Mickle allows things to build slowly through ominous signs and weird occurrences, subtly generating an ever-lurking sense of threat as he fleshes out the characters and the location. As a result, the film is grounded and chillingly believable, with the virus outbreak initially escalating in the background via newspapers and television reports. When the rat people finally appear, the blood really starts to fly, with plenty of gruesome scenes of flesh chomping and throat ripping. Although there are a handful of scares scattered throughout, the emphasis is firmly on action and running battles, and again like “28 Days Later” or “REC”, the film is probably best described as an intense urban thriller rather than horror in the strictest sense. The makeup work and effects are excellent both in terms of the blood and the rat people, who could quite easily have looked ridiculous, but who instead, mainly thanks to some clever camera work, are genuinely creepy and grotesque. This also helps to make the film convincing, and helps to pull the viewer into the story and the characters’ fates.
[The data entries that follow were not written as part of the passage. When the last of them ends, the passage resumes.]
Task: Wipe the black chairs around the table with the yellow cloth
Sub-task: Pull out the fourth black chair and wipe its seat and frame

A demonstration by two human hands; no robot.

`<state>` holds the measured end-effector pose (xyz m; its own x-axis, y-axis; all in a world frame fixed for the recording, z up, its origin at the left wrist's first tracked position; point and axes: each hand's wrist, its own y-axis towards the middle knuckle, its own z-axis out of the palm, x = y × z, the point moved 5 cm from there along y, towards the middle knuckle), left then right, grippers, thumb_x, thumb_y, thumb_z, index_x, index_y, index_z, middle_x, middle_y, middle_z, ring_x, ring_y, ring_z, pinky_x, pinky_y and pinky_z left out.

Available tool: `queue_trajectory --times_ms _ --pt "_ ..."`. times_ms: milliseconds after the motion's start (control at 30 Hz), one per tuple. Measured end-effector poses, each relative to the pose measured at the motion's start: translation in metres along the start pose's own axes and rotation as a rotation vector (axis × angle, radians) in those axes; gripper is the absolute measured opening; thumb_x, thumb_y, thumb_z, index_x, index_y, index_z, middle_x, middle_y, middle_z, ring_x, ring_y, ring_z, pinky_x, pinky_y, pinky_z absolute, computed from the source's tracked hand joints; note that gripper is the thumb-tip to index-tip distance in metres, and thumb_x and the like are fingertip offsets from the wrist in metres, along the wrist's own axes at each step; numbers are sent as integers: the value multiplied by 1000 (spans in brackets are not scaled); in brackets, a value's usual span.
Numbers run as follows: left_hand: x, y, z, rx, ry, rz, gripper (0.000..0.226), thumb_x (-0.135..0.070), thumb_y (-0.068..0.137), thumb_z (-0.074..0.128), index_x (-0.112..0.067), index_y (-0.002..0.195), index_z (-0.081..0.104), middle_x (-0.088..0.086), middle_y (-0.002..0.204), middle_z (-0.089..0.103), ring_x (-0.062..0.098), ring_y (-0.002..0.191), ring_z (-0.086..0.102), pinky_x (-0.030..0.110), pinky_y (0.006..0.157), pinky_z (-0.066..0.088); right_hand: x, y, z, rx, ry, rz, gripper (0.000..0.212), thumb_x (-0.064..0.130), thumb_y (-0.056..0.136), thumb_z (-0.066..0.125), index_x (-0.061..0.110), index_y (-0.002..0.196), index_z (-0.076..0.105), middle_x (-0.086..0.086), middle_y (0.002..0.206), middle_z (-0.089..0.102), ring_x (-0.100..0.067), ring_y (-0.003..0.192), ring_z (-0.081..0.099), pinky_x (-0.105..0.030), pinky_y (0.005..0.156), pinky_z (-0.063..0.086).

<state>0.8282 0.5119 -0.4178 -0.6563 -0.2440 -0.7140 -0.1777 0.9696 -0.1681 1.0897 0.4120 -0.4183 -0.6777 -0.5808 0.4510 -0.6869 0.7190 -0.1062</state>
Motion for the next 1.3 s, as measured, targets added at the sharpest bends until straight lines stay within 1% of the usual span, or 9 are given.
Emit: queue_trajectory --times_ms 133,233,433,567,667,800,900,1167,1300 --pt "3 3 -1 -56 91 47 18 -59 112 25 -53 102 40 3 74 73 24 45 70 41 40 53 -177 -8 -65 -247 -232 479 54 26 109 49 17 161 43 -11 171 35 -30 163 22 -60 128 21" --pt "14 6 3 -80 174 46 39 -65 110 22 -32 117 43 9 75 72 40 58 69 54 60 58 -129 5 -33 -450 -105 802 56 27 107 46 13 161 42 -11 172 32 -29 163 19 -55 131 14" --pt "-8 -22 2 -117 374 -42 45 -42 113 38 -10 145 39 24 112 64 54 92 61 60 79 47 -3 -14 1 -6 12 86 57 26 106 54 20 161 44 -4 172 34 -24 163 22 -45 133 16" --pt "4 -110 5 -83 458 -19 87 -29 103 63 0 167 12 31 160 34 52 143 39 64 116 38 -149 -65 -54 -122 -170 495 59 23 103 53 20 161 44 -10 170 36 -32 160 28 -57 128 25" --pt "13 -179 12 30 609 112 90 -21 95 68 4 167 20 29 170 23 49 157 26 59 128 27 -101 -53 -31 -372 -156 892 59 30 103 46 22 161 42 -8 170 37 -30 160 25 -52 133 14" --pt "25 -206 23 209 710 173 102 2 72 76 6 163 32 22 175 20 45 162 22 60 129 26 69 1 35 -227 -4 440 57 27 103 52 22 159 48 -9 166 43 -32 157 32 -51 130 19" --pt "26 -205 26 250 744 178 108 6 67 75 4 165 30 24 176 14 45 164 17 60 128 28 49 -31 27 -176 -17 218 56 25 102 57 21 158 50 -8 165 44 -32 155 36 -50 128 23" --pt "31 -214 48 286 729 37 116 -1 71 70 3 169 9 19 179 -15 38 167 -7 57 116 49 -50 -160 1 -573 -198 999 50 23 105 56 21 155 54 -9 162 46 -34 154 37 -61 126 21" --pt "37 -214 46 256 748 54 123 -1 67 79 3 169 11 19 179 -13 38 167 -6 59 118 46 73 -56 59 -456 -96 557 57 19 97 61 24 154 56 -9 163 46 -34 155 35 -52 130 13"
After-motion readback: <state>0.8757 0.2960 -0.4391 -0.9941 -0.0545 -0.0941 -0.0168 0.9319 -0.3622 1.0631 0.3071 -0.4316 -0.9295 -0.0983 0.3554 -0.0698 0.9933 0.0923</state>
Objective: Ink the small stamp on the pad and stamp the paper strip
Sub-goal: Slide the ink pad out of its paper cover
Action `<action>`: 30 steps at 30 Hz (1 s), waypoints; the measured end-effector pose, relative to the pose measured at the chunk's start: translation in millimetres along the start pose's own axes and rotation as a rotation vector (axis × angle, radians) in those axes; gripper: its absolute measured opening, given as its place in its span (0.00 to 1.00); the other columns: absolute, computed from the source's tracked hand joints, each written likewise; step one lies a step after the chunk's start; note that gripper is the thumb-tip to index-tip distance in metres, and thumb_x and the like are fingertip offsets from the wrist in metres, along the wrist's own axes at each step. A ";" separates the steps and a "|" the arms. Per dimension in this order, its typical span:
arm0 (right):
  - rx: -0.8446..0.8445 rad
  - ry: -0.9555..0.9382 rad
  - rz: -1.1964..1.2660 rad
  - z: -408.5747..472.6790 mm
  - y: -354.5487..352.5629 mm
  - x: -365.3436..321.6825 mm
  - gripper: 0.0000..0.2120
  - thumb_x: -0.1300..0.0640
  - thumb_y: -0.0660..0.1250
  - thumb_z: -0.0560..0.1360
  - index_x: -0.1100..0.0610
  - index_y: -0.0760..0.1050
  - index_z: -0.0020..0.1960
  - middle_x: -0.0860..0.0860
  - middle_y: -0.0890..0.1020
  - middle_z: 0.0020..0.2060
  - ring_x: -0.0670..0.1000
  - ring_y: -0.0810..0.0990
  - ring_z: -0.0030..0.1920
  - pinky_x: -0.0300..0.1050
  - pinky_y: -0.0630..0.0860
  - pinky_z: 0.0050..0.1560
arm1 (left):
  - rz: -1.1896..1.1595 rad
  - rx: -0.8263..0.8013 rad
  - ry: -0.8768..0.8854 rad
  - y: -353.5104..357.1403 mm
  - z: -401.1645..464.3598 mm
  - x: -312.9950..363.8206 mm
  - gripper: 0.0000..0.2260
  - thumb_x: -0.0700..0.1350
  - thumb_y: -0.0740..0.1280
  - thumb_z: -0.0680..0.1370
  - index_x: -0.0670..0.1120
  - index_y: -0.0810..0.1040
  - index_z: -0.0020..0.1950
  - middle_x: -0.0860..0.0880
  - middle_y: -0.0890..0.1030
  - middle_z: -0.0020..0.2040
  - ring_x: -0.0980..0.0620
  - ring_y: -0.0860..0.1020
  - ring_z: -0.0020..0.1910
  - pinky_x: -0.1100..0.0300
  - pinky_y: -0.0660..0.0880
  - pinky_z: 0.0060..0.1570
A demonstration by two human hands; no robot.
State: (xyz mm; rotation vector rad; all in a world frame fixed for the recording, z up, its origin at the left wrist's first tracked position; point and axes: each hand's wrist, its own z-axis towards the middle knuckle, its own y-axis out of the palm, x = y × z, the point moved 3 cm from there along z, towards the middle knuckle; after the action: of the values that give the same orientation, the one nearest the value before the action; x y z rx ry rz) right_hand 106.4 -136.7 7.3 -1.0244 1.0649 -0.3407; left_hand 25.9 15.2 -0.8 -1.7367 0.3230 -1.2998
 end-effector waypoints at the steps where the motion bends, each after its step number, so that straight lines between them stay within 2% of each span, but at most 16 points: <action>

“Zombie Virus on Mulberry Street” is certainly one of the best zombie/infected running shrieking ghoul films of recent years, and more than survives any comparisons with similarly themed bigger budgets efforts. Tautly directed and gripping, it manages the uncommon feat of being both terrifying and believable, and is an excellent example of modern urban horror that should be enjoyed by even the most jaded genre fans.
Jim Mickle (director) / Nick Damici, Jim Mickle (screenplay)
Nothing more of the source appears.